GPT-2 has a tendency to take a piece of syntax and run with it, as it does here, spinning off the “I will” mode from the last verse it was given of Angelou’s poem and mutating it ad nauseum. It feels almost like amateur improv, the AI stalling as it tries to figure out what else to do. “Repetition is an easy thing to model,” says David Luan, VP of engineering at OpenAI. “Human writing tends to have just enough of it that the model learns that repeating things increases the likelihood of success.”
Luan also says that this is the result of a statistical method called top-k sampling, in which some fraction of the pool of possible next words is eliminated, in order to prevent the text from veering off topic. But these methods of avoiding egregious errors also, it seems, have the effect of amplifying certain tendencies to an absurd extreme.
Despite that, GPT-2’s poetic mind sometimes diverges much more inexplicably, creating a first-person narrator that doesn’t exist in the original, and generating thoughts that bear little relation to their source but are, nevertheless, oddly profound: “The last words of a man-made civilization / Are the words: ‘We are free.’” And in case you’re curious, none of those phrases show up in any online searches; whatever the program’s poetic sensibilities, they are not wholly unoriginal.
There’s a common thread here. GPT-2’s writing is grammatically correct. It all more or less sounds true to its source, if all you heard was the tone. But what those sequences mean, therein lies the rub. GPT-2’s poetry prizes style over substance. Which is understandable, because it doesn’t know what substance is.

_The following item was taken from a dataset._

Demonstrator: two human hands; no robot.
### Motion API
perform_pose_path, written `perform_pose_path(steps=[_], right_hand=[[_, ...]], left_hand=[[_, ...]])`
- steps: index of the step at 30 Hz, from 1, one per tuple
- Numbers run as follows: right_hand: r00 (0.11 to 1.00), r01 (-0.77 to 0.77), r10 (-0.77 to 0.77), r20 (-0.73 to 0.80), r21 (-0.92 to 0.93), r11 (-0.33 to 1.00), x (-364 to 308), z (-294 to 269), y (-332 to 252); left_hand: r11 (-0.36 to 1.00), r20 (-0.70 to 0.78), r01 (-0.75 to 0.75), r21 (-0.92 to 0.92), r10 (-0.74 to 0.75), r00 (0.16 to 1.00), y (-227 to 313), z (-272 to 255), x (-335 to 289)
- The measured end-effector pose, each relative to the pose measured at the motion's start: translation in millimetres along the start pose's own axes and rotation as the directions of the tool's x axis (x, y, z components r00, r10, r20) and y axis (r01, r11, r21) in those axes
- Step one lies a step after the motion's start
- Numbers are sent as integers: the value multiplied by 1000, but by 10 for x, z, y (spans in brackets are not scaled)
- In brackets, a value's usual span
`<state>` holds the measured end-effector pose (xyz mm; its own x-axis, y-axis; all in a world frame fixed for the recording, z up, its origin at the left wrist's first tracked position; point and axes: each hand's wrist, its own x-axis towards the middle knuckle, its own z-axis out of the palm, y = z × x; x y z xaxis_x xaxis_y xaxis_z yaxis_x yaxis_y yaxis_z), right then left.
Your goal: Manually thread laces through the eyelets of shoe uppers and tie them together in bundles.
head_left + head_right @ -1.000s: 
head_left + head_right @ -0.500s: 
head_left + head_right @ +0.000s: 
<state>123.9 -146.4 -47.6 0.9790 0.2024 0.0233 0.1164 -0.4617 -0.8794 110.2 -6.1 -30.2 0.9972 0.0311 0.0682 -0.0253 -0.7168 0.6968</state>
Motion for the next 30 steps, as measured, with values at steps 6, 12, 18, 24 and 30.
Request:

Being a pure language model, GPT-2 has no knowledge of what words actually refer to, only the probability of a word appearing next to others. To it, a word like “chair” is just a string of characters, not a cluster of images or objects, let alone some more nebulous conceptual grouping of things that humans sit on. According to its makers, GPT-2’s most common lapses stem from this basic ignorance: “[W]e have observed various failure modes, such as repetitive text, world modeling failures (e.g. the model sometimes writes about fires happening under water), and unnatural topic switching.” Lacking any knowledge of referrents, GPT-2’s process instead works something like a semiotics without meaning—a game of only signifiers, without anything being signified.
In some ways, this feels similar to how humans develop and use language. Children frequently copy words and use them in grammatical sequences before they know what they’re saying. The mind of a writer, too, works in a haphazard and associative way, absorbing and regurgitating idioms and syntaxes, bits of aesthetically pleasing strings. But in the hands of a mature, human user, all these patterns are ultimately anchored to meaning—the goal of conveying a feeling or thought, not merely sounding like you are. A pretty turn of phrase means nothing, unless it means exactly something.
This is the real missing link between machines and literature: a knowledge of reality, the thing for which man made language to describe. Some even argue that a physical being is necessary to produce true intelligence—that no disembodied experience of the world will ever make a machine as sentient as we are. Clearly, the age of AI might come with significant risks—but it’s nice to know that for the time being, at least, our poetic soul is safe.